Geographic variation in Medicare spending is well-established, although the extent, especially on an adjusted basis, and the causes, are hotly debated. Less well-studied is geographic variation in commercial health spending. A new study examines whether the two types of coverage have spending that correlates in a particular geography and, if so or if not, why. (AJMC Article) The authors used data from a commercial health insurance database and Medicare data. The research looked only at inpatient hospital spending in 2007. Other categories of spending may vary differently, but hospital inpatient is the largest single sector of spending. They examined both utilization of services and prices, and attempted to adjust prices by the Medicare wage index.
As others have, they found significant variation in Medicare spending across regions, even after adjusting for input cost differences and their effect on local prices. The commercial insurance geographic variation was only slightly lower than Medicare’s. The quantity of services delivered to each population was strongly positively correlated, but total inpatient spending was only weakly positively correlated. This is because there is a negative correlation between utilization in one type of coverage and prices in the other. Medicare volume was low where private insurance prices were high and commercial utilization was low where Medicare prices were relatively higher.

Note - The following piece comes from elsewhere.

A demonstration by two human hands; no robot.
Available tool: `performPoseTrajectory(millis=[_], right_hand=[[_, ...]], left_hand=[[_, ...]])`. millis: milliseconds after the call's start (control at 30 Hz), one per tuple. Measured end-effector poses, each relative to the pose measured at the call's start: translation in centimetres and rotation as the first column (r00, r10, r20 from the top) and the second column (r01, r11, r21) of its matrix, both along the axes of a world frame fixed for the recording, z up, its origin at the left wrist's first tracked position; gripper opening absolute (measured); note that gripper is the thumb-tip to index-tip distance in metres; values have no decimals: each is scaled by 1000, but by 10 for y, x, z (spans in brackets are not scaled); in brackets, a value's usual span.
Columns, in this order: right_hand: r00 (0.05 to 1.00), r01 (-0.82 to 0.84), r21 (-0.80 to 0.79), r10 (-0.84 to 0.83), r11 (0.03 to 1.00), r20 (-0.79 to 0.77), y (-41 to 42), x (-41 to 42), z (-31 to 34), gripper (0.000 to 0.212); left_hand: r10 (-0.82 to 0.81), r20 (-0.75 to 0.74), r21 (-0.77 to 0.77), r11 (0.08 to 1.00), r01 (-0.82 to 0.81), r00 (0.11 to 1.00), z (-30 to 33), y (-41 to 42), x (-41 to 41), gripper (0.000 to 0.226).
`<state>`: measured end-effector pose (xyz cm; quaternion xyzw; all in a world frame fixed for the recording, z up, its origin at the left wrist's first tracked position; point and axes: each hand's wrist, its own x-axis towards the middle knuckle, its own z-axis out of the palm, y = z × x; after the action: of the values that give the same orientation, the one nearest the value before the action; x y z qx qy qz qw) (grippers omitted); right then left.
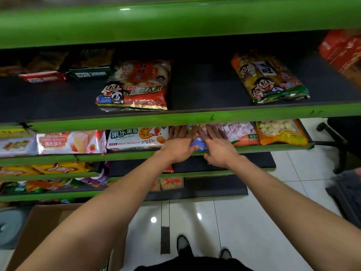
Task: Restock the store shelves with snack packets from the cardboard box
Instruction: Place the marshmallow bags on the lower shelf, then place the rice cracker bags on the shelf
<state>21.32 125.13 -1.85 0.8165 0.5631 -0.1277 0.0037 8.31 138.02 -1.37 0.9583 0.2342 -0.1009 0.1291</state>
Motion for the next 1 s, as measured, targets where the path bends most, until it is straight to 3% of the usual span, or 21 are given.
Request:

The wage index in a particular region is strongly correlated with prices for both types of coverage and is negatively correlated with quantity of services. So the lowest Medicare spending is found in high wage areas and the higher Medicare spending is found in the low wage areas. The suggestion is that lower wages allow for higher margins for hospitals and they are therefore motivated to see more patients. It also appears that as private patients become less profitable to hospitals due to lower prices, they see fewer of them and more Medicare patients. It is unclear what mechanisms hospitals might use to achieve this end. The authors did find that in areas where hospitals have more market power, they appear to achieve higher private insurance margins, making those patients more attractive than Medicare beneficiaries. It is also likely that some of the wage level effects are more generally related to the socioeconomic characteristics of a population in an area, which might affect relative utilization.